With Ant and Celan
This tiniest mite of an ant, no bigger than a full stop, is making its careful way across a poem by Celan and stopping to inspect with its ant feelers (can it smell or see? is all in the idiom of touch?) each curve of each letter, knowing nothing of the mill of thinking that ground into it, into each resonant syllable of each word. The ant stops on Sprache and sniffs at its ins and outs, its blank whites and curlicues of black, then moves on to the next word, Sprache, and busies itself with its own ant-brand of understanding; but finding nothing of what it seeks it moves to the blank margin of nothing more, stumbles over the edge of the page and I have to imagine it is saying (if that's the word) to itself something that translated means No food. Nothing here . . . And so now, gone back into its own weird world of stones and weeds and grass and sun-shadows, it is lost to me as I go back into the dark wood of Celan's poem—a world of words I feel my diligent way through, sniffing at its tangle of branches, its brief sun-flower flashes: Language, language, it will sing in translation: Partner-Star . . . Earth-Neighbor. Poorer. Open . . . Then: Homelike. Homely. Homelandlike. Heimatlich.
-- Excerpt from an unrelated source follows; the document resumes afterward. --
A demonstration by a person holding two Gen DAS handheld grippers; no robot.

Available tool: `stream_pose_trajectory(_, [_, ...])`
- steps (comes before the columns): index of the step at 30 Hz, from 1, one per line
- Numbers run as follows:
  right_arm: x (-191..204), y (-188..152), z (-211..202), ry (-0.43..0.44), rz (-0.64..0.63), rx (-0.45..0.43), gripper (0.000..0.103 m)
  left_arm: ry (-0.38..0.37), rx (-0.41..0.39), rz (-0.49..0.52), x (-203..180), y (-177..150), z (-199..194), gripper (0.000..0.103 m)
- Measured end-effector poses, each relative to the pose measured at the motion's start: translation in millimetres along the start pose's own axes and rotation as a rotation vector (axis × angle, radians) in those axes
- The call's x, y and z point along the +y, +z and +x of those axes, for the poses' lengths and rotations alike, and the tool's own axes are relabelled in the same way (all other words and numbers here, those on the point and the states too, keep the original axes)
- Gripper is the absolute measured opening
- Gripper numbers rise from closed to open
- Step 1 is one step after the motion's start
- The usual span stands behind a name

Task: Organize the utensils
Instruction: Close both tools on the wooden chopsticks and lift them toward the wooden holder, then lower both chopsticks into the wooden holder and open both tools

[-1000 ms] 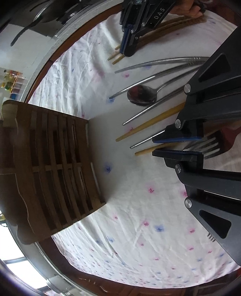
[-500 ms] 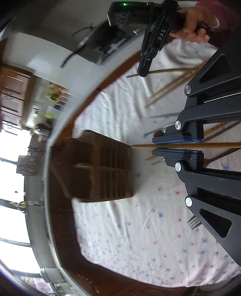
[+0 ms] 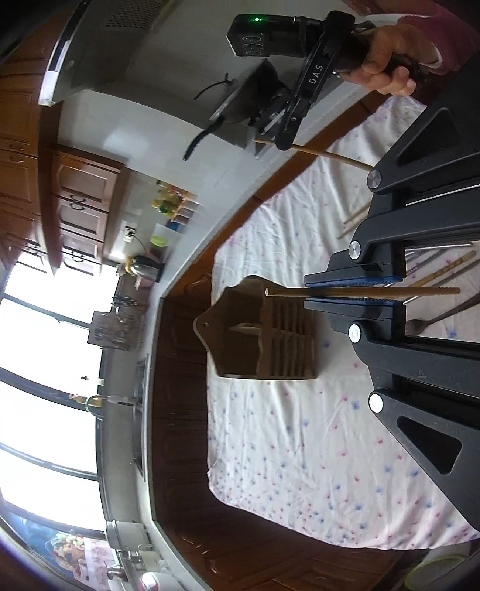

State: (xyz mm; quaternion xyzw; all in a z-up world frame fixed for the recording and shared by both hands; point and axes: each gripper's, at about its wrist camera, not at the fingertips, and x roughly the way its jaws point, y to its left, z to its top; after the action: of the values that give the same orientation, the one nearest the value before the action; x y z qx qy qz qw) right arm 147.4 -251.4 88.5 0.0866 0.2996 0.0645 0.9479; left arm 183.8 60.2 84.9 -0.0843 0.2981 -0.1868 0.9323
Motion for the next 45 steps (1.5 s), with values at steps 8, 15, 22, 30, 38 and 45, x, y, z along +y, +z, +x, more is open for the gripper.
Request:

And so I take its final word to heart, the way that most minuscule creature might take back to its own earth-burrow a seed, a scrap of anything either edible or useful, anything it could translate to nourishment, and live a little with it.
“With Ant and Celan” from PLAINCHANT: by Eamon Grennan.
Published by Red Hen Press on June 28, 2022.
Copyright © 2022 by Eamon Grennan.
All rights reserved.
Reproduced by Poetry Daily with permission.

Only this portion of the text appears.